(Records from a collection)

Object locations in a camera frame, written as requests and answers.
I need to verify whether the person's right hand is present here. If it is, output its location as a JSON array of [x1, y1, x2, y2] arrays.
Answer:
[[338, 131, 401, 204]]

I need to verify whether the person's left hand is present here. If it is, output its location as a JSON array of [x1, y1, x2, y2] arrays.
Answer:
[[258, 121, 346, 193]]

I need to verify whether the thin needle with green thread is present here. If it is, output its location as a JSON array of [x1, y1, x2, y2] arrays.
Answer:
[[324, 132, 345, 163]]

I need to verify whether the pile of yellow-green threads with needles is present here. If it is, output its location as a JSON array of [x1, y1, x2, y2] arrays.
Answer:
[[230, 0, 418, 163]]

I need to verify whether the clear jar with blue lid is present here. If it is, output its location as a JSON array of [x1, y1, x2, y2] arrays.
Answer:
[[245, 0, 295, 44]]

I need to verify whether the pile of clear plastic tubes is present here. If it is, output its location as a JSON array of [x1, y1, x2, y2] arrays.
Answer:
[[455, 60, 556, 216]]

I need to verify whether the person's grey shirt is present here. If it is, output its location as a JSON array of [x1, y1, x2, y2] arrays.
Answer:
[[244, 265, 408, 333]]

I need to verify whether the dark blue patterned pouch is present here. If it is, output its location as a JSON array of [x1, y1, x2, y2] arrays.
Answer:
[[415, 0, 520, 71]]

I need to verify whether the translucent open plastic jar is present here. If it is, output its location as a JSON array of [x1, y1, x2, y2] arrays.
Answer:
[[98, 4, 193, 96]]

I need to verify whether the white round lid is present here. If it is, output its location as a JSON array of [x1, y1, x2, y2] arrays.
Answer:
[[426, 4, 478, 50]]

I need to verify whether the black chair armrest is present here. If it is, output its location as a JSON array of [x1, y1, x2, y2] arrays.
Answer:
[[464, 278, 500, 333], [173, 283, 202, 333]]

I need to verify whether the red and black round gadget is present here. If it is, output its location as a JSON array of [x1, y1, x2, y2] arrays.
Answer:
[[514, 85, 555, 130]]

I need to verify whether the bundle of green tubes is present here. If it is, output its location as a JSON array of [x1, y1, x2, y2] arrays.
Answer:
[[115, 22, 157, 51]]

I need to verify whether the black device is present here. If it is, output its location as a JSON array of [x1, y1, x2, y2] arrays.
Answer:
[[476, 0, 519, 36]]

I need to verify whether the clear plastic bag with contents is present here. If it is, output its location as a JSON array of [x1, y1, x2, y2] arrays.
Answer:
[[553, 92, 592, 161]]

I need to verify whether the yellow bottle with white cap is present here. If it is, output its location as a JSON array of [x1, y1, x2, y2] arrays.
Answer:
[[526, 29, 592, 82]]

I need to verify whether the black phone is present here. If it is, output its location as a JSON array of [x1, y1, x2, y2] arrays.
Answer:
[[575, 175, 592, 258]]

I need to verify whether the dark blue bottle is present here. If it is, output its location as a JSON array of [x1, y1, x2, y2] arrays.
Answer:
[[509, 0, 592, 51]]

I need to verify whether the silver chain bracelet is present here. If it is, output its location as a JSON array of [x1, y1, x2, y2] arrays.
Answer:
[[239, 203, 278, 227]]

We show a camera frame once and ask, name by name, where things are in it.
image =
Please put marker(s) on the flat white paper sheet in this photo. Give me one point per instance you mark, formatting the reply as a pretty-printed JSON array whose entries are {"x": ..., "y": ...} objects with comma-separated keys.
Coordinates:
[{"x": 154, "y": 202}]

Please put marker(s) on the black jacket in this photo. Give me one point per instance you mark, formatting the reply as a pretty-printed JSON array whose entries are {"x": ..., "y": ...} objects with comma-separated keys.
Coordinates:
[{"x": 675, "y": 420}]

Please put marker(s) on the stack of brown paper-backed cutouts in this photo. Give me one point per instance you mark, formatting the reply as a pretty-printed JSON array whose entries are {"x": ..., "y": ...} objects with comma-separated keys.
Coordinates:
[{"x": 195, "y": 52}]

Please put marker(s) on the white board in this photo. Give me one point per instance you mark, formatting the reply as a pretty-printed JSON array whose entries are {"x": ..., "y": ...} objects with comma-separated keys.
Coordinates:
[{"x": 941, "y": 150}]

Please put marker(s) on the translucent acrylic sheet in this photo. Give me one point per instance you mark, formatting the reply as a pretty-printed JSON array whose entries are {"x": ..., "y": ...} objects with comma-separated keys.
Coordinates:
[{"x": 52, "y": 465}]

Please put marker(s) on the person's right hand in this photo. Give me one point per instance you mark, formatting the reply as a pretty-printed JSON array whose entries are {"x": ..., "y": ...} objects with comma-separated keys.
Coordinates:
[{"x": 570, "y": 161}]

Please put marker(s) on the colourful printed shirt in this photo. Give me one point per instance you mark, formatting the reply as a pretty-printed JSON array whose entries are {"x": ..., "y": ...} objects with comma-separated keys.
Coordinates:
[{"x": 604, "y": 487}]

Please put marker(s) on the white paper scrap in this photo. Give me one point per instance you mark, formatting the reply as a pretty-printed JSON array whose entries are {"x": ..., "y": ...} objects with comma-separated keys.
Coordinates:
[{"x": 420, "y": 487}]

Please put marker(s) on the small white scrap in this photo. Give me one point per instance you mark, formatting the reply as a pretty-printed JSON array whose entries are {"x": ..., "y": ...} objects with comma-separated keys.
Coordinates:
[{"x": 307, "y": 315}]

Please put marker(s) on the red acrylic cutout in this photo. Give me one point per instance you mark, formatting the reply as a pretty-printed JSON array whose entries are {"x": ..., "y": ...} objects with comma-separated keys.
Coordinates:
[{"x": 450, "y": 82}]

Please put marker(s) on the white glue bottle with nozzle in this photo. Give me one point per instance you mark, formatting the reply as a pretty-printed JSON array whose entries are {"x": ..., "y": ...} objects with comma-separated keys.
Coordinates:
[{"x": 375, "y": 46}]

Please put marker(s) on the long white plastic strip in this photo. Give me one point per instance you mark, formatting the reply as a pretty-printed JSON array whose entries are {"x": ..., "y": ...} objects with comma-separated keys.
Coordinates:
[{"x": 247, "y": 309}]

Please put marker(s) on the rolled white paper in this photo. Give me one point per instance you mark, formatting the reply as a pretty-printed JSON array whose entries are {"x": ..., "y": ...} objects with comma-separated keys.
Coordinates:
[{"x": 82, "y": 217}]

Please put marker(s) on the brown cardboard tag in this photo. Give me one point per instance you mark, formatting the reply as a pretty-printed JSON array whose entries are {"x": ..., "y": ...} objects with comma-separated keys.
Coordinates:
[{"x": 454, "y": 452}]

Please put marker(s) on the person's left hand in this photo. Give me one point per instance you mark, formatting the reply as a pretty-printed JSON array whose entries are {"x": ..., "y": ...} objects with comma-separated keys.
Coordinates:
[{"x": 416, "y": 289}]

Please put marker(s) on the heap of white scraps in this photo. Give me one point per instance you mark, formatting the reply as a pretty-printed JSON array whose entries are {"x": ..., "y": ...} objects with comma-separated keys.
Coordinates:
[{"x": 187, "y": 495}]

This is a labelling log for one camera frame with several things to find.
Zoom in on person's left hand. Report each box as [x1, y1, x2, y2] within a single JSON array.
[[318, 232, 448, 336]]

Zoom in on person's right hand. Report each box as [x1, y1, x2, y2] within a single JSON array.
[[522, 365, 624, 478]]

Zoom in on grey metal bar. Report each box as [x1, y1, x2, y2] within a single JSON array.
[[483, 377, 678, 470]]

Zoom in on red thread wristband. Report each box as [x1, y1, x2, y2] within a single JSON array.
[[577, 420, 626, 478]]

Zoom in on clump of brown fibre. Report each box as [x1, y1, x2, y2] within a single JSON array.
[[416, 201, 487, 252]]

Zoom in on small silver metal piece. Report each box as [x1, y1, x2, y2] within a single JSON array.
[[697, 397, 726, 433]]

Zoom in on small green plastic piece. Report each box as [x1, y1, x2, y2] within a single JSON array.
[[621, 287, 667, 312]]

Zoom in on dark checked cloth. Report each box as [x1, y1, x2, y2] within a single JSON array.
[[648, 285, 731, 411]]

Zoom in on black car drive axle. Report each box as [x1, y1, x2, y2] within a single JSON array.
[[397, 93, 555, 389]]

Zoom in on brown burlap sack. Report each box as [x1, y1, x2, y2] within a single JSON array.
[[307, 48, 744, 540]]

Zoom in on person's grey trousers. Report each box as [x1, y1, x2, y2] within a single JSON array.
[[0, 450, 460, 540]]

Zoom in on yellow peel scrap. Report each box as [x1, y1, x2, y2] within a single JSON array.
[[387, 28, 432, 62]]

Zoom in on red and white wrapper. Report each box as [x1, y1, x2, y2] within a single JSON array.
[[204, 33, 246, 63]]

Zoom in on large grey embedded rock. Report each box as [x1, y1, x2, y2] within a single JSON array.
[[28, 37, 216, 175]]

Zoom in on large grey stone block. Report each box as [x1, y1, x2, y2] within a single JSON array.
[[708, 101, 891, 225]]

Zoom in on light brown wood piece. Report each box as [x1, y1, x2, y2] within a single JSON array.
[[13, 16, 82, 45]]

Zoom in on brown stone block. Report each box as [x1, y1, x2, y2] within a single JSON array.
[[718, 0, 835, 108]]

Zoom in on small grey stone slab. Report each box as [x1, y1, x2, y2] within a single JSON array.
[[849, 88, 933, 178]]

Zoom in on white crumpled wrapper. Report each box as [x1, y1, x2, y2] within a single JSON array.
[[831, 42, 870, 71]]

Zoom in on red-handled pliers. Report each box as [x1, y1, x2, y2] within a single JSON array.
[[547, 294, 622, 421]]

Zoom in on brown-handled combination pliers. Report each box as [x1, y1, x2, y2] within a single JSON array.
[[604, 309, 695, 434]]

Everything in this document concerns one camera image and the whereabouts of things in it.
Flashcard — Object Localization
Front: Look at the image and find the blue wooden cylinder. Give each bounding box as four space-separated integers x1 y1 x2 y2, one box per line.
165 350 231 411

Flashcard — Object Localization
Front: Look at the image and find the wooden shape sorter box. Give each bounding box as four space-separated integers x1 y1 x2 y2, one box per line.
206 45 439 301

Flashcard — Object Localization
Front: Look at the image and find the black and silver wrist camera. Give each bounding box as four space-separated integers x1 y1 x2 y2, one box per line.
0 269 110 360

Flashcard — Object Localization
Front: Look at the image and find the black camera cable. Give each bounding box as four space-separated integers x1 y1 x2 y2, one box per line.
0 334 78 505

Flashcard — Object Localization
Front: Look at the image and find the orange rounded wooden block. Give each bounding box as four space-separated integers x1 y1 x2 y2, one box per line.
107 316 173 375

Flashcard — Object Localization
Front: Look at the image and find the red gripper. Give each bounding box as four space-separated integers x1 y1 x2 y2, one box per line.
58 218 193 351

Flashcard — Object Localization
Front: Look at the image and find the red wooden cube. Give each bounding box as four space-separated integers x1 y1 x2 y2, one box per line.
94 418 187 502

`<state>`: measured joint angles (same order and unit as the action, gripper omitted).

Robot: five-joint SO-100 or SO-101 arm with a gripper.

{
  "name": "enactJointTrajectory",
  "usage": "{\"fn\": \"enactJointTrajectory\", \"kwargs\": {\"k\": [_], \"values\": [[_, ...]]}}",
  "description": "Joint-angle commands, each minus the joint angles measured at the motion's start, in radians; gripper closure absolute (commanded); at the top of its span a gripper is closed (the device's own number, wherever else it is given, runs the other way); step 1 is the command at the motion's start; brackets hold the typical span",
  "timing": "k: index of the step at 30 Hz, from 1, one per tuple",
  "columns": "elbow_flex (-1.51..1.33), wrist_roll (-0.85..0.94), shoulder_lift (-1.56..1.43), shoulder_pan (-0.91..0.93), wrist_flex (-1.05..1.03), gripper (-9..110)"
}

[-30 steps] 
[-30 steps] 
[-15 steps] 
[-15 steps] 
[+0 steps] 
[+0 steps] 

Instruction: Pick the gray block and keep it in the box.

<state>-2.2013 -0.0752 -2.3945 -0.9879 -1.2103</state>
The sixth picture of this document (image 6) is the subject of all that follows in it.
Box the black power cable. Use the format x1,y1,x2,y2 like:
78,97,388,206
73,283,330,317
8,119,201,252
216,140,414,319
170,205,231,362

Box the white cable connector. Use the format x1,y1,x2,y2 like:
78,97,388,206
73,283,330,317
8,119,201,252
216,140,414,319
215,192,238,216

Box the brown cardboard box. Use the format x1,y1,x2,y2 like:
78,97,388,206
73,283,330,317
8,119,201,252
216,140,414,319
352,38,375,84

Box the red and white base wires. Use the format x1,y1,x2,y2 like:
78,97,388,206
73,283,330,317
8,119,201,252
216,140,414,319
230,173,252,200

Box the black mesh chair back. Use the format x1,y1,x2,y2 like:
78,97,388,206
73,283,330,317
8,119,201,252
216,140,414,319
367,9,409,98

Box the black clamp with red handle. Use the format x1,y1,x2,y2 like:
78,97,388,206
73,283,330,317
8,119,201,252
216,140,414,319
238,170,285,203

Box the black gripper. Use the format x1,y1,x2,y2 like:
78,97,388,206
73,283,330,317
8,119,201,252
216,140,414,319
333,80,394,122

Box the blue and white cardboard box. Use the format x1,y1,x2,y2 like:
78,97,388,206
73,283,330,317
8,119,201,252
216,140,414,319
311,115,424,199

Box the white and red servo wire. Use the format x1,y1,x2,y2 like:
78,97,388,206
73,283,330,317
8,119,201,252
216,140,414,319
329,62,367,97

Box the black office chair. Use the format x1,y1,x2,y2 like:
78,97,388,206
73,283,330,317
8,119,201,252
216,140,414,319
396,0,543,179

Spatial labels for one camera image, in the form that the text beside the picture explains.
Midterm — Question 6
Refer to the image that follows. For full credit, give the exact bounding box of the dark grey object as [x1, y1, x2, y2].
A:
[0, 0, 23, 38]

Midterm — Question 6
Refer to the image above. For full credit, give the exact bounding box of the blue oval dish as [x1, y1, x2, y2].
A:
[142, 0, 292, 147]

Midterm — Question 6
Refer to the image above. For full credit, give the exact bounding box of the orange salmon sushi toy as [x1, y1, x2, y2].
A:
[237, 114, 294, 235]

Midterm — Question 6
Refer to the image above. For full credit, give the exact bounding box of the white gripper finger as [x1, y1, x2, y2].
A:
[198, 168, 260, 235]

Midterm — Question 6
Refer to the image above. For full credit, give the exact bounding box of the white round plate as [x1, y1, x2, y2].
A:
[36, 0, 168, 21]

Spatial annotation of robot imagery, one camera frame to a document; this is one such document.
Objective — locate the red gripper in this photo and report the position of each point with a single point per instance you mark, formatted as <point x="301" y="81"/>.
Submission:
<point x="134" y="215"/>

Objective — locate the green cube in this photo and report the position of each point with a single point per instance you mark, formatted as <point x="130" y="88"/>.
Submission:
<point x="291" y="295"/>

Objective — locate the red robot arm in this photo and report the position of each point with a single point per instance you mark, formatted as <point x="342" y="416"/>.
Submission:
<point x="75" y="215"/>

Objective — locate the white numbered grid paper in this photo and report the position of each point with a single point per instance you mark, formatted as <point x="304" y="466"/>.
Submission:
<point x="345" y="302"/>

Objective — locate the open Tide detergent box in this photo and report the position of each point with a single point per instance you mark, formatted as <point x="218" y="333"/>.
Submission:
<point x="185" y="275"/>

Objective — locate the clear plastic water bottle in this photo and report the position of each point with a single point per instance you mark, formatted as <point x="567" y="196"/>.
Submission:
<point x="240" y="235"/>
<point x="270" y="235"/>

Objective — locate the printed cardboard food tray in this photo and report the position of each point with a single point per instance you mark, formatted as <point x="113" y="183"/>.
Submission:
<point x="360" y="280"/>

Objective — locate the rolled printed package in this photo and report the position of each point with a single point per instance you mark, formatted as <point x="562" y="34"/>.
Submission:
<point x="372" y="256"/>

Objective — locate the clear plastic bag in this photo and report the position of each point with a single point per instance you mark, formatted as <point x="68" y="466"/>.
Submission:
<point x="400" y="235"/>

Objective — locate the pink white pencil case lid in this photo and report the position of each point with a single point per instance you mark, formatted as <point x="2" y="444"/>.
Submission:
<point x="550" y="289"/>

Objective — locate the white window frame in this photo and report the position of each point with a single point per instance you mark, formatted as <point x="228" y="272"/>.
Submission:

Problem statement
If a line in the data above contains the string "enactJointTrajectory", count it; then state only the total.

Exercise response
2